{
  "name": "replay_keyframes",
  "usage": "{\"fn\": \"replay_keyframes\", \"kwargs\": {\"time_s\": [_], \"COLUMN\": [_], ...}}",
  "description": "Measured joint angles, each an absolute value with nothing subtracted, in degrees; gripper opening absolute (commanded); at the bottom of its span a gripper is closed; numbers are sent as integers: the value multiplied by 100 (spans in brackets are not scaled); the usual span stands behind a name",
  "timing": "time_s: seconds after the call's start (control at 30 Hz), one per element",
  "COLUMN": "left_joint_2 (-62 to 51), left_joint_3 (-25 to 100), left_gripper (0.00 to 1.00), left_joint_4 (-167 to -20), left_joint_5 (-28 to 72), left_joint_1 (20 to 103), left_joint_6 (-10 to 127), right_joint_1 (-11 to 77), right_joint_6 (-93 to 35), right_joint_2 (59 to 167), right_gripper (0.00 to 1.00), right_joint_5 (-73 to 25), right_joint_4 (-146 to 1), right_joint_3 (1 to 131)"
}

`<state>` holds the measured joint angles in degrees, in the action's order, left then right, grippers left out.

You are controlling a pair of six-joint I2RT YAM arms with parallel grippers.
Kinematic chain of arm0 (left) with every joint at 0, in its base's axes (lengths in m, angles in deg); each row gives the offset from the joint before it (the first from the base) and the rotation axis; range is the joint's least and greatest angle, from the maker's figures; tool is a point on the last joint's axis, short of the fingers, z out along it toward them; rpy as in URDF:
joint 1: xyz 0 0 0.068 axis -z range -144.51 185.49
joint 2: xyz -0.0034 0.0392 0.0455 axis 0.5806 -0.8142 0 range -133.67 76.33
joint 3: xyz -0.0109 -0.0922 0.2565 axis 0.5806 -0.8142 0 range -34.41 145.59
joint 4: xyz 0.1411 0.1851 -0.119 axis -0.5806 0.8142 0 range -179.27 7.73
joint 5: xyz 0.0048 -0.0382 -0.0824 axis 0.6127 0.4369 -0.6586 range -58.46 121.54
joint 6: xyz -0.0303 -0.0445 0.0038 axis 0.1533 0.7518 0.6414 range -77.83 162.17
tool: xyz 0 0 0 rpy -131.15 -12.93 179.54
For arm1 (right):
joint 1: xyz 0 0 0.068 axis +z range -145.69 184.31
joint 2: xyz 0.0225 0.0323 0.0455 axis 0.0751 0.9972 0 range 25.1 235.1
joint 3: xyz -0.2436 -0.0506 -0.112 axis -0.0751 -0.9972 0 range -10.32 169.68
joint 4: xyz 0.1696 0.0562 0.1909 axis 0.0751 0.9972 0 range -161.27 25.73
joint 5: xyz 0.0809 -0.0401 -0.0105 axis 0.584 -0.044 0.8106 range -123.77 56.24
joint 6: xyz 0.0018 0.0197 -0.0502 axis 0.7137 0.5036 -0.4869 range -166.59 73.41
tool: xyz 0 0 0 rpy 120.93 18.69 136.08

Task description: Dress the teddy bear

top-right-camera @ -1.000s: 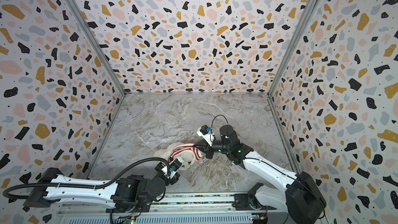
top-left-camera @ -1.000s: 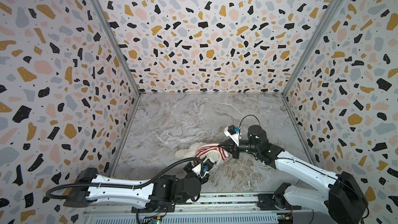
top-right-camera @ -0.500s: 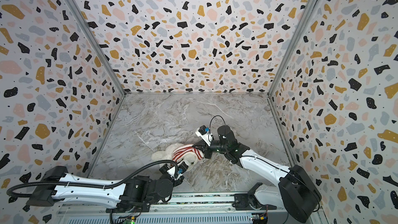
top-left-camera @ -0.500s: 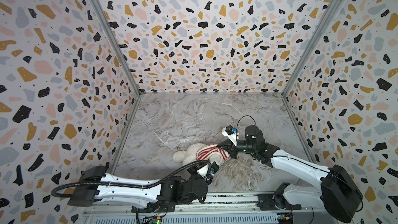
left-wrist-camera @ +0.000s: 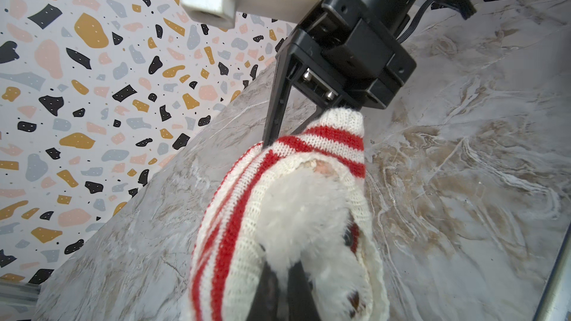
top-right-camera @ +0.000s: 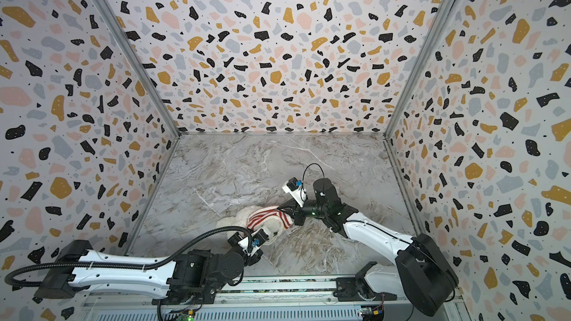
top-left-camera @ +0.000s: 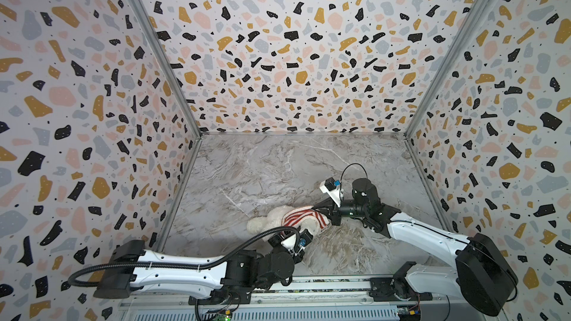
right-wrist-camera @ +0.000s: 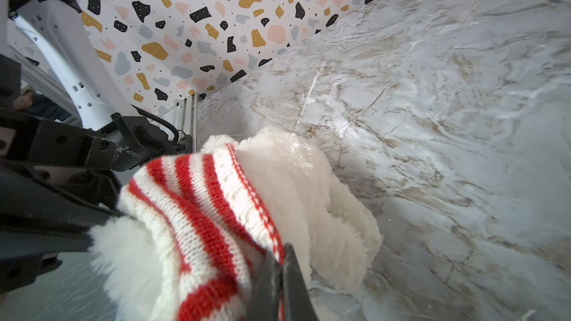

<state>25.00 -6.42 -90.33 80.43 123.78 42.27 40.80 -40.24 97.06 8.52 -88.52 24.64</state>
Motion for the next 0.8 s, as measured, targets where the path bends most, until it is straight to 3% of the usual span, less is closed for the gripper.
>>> {"fn": "replay_keyframes", "kwargs": {"time_s": [0.27, 0.37, 0.57, 0.8], "left_joint_2": [3110, 3184, 3239, 3241], "left_joint_3": [-675, -686, -681, -590], "left_gripper": [0, 0, 0, 0], "left_joint_4": [-8742, -8674, -8843, -8930], "left_joint_5": [7951, 7911, 8005, 7728], "left_joint_1": [12376, 12365, 12334, 11412], "left_joint_6": [4317, 4330, 4413, 4655], "right_joint_1": [4078, 4071, 3798, 3704], "right_joint_6": [-4022, -4018, -4031, -3957], "right_joint_2": [10049, 10126, 9284, 8434], "right_gripper": [2, 10, 38, 45], "right_joint_5": [1315, 1490, 1134, 749], "right_joint_4": [-9239, -9412, -9539, -9604], "right_joint_3": [2475, 2464, 1919, 1705]}}
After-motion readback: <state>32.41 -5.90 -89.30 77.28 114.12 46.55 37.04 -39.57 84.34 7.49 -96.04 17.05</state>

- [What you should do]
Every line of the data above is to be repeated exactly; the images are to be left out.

- [Response]
{
  "name": "replay_keyframes",
  "usage": "{\"fn\": \"replay_keyframes\", \"kwargs\": {\"time_s\": [_], \"COLUMN\": [_], ...}}",
  "description": "Measured joint angles, each an absolute value with nothing subtracted, in degrees; gripper opening absolute (commanded); at the bottom of its span a gripper is closed; numbers are sent as integers: the value multiplied by 100 (spans in brackets are not scaled); the usual span stands behind a name",
  "timing": "time_s: seconds after the call's start (control at 30 Hz), one per element",
  "COLUMN": "left_joint_2 (-62 to 51), left_joint_3 (-25 to 100), left_gripper (0.00 to 1.00), left_joint_4 (-167 to -20), left_joint_5 (-28 to 72), left_joint_1 (20 to 103), left_joint_6 (-10 to 127), right_joint_1 (-11 to 77), right_joint_6 (-93 to 35), right_joint_2 (59 to 167), right_gripper (0.00 to 1.00), right_joint_5 (-73 to 25), right_joint_4 (-146 to 1), right_joint_3 (1 to 131)"
}

`<state>` holds the measured joint angles in degrees, in the action's order, left then right, grippers left out.

You are controlling a pair of six-joint I2RT YAM arms with parallel grippers.
Kinematic chain of arm0 (left) with every joint at 0, in its base's axes (lengths in m, angles in deg); each row gives the offset from the joint before it (the first from the base) and the rotation axis; range is the joint's least and greatest angle, from the maker's figures; tool is a point on the last joint's axis, short of the fingers, z out along it toward them; rpy as in URDF:
joint 1: xyz 0 0 0.068 axis -z range -144.51 185.49
joint 2: xyz -0.0034 0.0392 0.0455 axis 0.5806 -0.8142 0 range -133.67 76.33
joint 3: xyz -0.0109 -0.0922 0.2565 axis 0.5806 -0.8142 0 range -34.41 145.59
joint 4: xyz 0.1411 0.1851 -0.119 axis -0.5806 0.8142 0 range -179.27 7.73
joint 5: xyz 0.0048 -0.0382 -0.0824 axis 0.6127 0.4369 -0.6586 range -58.46 121.54
joint 6: xyz -0.0303 -0.0445 0.0038 axis 0.1533 0.7518 0.6414 range -77.83 162.17
tool: xyz 0 0 0 rpy -131.15 -12.93 179.54
For arm1 (right):
joint 1: xyz 0 0 0.068 axis +z range -145.69 184.31
joint 2: xyz 0.0225 0.0323 0.0455 axis 0.0751 0.9972 0 range 25.1 235.1
joint 3: xyz -0.2436 -0.0506 -0.112 axis -0.0751 -0.9972 0 range -10.32 169.68
joint 4: xyz 0.1696 0.0562 0.1909 axis 0.0751 0.9972 0 range -161.27 25.73
joint 5: xyz 0.0809 -0.0401 -0.0105 axis 0.584 -0.044 0.8106 range -123.77 56.24
joint 6: xyz 0.0018 0.0197 -0.0502 axis 0.7137 0.5036 -0.4869 range -166.59 73.41
tool: xyz 0 0 0 rpy 120.93 18.69 136.08

Task description: Dress the teddy bear

top-right-camera @ -1.000s: 
top-left-camera @ -1.000s: 
top-right-camera @ -0.500s: 
top-left-camera @ -0.500s: 
left-wrist-camera @ +0.000s: 
top-right-camera @ +0.000s: 
top-left-camera @ +0.000s: 
right-wrist-camera @ +0.000s: 

<state>25.00 -6.42 -90.33 80.43 123.78 42.27 40.80 -40.24 97.06 8.52 -88.52 24.64</state>
Motion for the next 0.8 s, as measured, targets where the path bends most, until it is straight to 3% of the usual span, less is closed for the gripper.
>>> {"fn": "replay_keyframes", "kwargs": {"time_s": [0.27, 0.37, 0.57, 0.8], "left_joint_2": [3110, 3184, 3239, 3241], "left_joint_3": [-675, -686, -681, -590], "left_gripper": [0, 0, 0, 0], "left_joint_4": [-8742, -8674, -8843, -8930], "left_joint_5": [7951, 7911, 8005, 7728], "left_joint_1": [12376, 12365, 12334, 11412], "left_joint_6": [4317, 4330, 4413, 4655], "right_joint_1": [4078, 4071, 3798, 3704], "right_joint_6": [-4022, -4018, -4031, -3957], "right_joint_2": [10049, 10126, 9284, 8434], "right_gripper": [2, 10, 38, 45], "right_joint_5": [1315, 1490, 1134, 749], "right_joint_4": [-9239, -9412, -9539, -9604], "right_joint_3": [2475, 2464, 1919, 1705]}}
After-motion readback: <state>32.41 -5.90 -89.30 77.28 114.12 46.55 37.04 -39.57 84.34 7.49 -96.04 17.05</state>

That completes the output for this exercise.